**Exercise prompt**: Once you know how many lines below hold "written", reply with that number and add nothing.

Entries taken from a collection
Segment Open

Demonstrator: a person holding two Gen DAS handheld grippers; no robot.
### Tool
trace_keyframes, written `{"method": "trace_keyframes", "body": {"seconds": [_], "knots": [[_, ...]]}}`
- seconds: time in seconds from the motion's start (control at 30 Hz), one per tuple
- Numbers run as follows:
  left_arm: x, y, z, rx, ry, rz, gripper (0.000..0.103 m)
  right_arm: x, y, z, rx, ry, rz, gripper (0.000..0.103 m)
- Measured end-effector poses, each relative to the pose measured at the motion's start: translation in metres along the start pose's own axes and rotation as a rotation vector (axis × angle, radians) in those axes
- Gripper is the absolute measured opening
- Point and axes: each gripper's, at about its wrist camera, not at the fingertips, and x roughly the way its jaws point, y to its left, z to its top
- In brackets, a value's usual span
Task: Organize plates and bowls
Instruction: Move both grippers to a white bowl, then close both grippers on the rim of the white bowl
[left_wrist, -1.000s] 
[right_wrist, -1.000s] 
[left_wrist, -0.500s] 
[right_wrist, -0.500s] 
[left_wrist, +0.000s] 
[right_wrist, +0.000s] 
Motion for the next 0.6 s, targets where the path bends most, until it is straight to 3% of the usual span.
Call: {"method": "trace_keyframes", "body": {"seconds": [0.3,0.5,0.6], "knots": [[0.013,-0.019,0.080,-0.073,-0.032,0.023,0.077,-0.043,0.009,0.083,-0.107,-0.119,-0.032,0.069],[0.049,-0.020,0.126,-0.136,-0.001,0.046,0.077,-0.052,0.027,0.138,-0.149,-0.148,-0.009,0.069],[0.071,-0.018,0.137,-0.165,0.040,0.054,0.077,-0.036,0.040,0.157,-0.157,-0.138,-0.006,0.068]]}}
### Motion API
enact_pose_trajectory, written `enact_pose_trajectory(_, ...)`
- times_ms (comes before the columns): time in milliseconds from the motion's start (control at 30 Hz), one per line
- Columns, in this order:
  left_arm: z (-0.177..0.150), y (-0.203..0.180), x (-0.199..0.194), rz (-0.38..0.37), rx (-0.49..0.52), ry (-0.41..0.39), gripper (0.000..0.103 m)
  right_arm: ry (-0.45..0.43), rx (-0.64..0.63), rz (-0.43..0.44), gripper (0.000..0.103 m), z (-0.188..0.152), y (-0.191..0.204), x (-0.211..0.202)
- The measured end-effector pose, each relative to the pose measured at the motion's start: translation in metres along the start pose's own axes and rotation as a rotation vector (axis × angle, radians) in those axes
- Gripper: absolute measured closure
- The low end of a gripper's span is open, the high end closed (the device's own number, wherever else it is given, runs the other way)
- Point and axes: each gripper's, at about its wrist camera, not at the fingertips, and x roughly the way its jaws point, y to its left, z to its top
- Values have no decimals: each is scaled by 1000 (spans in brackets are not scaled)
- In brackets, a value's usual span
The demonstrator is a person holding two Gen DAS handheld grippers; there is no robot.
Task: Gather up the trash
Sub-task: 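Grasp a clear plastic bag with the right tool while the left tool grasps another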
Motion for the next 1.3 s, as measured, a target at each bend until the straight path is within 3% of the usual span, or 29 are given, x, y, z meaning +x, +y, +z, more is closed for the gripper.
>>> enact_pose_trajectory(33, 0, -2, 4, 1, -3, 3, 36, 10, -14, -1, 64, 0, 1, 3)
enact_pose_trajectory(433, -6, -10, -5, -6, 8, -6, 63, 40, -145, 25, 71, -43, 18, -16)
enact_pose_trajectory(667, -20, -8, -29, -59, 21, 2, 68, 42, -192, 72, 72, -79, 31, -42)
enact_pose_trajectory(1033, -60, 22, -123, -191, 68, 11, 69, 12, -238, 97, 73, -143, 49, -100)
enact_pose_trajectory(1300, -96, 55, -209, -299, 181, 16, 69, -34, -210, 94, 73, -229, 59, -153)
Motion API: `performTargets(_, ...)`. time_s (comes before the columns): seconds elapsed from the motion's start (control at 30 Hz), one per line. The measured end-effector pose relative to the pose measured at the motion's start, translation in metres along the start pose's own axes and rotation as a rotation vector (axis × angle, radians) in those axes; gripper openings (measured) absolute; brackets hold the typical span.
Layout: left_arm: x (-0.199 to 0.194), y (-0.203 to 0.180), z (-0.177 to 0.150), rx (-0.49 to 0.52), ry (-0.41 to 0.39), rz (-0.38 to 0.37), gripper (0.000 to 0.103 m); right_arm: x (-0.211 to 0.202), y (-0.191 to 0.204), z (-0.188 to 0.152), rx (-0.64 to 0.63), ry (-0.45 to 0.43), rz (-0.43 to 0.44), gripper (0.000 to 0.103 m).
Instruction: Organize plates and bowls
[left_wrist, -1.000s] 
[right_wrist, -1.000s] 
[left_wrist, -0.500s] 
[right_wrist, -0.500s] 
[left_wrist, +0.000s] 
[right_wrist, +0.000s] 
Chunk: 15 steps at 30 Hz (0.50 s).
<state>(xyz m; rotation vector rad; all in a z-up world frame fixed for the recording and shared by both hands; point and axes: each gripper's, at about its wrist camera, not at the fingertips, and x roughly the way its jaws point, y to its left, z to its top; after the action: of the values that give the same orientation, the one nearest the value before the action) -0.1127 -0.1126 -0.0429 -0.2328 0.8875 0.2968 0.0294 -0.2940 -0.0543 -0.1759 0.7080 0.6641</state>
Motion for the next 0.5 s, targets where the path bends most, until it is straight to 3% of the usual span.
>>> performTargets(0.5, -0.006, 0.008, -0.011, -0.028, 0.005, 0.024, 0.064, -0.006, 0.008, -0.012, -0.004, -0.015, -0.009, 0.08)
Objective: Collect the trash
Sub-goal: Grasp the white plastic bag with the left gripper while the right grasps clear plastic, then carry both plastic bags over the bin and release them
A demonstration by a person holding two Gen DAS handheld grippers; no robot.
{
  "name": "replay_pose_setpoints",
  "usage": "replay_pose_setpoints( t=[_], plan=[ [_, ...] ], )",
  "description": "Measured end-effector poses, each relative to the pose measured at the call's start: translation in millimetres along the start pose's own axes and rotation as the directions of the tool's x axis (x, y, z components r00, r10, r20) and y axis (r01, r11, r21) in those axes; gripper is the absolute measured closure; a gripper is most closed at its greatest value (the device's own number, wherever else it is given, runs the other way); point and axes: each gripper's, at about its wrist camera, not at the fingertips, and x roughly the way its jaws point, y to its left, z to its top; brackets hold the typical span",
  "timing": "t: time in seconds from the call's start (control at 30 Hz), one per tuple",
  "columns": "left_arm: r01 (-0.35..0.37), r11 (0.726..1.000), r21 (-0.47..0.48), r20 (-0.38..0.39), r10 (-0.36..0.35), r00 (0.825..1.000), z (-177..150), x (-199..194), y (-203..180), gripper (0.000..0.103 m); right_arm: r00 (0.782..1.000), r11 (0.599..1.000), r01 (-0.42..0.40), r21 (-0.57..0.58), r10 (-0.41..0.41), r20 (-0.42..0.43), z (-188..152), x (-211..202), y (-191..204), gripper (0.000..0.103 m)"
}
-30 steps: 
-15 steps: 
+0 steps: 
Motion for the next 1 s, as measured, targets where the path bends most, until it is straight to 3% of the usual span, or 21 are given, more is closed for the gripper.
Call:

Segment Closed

**Response to the exercise**: 2